Ohio State University, The, Columbus OH

Investigators

Abstract

It is a well-established fact that protons and neutrons are made up of smaller constituents called quarks and gluons. In collisions using two beams of heavy nuclei, a new state of matter is formed, called the quark-gluon plasma (QGP). This project will answer fundamental questions about the QGP, such as how matter is transformed from a collection of protons and neutrons to a free state where quarks and gluons can travel through space unhindered, much like they did in the primordial soup of matter following the Big Bang. Experiments will be carried out at the Relativistic Heavy Ion Collider (RHIC), located at Brookhaven National Laboratory, and at the Large Hadron Collider (LHC), located in Geneva, Switzerland. In order to look for signatures of how the transition to the QGP phase has occurred for a given beam energy, the Ohio State group will study the numbers of particles produced in the collisions along with the distribution and correlations of particle momenta. The goals for the high-energy program are three-fold. Firstly, to study the space-time properties of this extremely dense matter created in collisions between heavy nuclei at the highest achievable energies.
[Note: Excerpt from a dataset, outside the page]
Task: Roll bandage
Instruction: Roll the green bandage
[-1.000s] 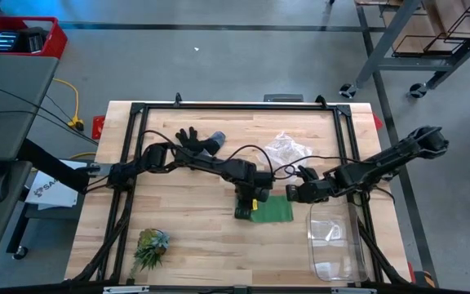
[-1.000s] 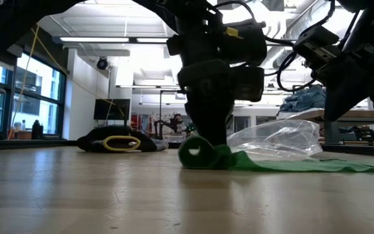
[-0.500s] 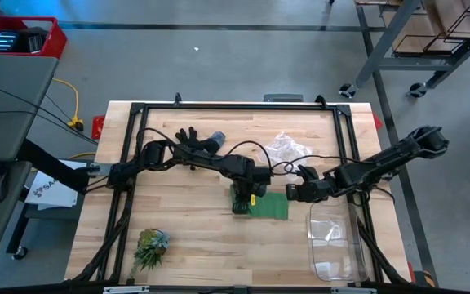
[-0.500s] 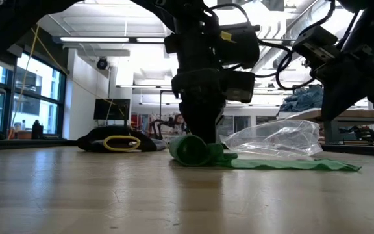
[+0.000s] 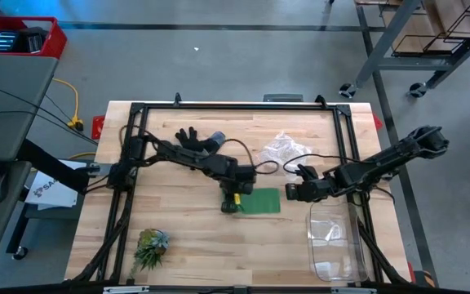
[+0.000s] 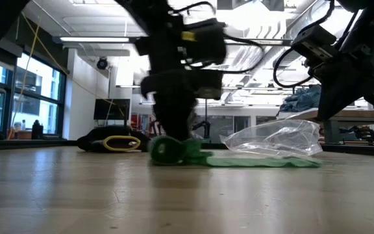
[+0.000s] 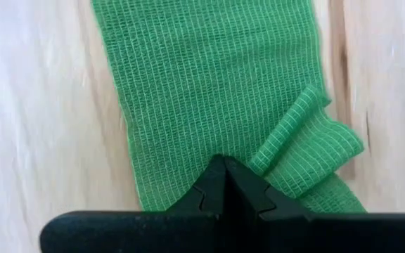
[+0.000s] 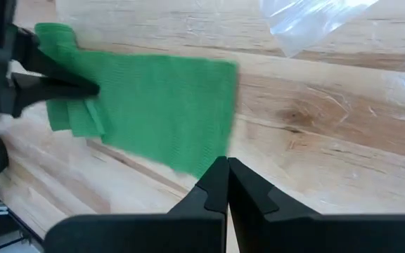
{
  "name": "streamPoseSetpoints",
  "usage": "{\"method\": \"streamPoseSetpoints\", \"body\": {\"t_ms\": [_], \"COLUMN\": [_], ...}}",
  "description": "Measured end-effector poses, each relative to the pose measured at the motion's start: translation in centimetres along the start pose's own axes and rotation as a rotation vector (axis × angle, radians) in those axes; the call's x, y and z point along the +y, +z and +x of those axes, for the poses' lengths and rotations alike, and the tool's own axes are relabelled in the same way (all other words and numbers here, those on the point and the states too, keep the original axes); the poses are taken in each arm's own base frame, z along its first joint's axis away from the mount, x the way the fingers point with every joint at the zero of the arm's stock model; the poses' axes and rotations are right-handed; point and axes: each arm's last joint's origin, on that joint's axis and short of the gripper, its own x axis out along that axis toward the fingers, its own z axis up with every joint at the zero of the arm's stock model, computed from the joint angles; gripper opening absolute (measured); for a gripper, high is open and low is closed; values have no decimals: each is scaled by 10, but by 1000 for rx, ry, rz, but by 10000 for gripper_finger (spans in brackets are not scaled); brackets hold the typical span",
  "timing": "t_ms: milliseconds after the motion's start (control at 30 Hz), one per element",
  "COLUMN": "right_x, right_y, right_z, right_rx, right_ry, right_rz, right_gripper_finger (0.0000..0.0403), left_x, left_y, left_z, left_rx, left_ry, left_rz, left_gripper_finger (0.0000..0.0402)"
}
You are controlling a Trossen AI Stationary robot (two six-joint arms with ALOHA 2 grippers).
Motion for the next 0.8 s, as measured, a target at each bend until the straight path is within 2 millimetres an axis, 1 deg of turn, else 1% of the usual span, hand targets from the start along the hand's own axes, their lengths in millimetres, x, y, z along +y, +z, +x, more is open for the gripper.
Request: {"method": "streamPoseSetpoints", "body": {"t_ms": [167,267,400,467,567,700,800], "right_x": [0,0,2,5,12,18,21], "right_y": [0,0,0,-1,-2,0,3], "right_z": [0,0,0,0,2,11,19], "right_rx": [0,1,3,8,17,16,1], "right_ry": [1,4,17,46,117,147,153], "right_rz": [1,1,4,10,10,6,10], "right_gripper_finger": [0,0,0,0,0,0,0], "left_x": [-2,-6,-15,-20,-26,-30,-29], "left_y": [-31,-50,-68,-71,-68,-62,-59], "left_z": [-6,-4,-2,-3,-6,-14,-24], "left_rx": [-81,-72,-45,-43,-80,-155,-207], "left_ry": [14,19,18,16,13,7,37], "left_rz": [-59,-77,-63,-51,-18,17,12], "left_gripper_finger": [0,0,0,0,0,0,0]}}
The second is to study the bulk phase structure of Quantum Chromodynamics (QCD), believed to be the correct theory of the Strong interaction between quarks and gluons. This will be achieved by varying the conditions of the collision to lower energies, to probe the transition(s) between confined and deconfined matter. In particular, the group will perform a novel analysis as a function of the collision energy, measuring coordinate-space anisotropies and dynamics. Thirdly, they will take the tools developed to study bulk physics in heavy ion collisions, and apply them to proton- proton collisions at similar energies. They will look particularly for collective behavior (flow) in these collisions. If the initial reports of such flow in high-energy p+p collisions are confirmed at higher energies, this raises important issues about the nature of flow, and the nature of the initial self-interacting state, itself. In addition, there are broader impacts to society of this proposal in the areas of education, technology and computing.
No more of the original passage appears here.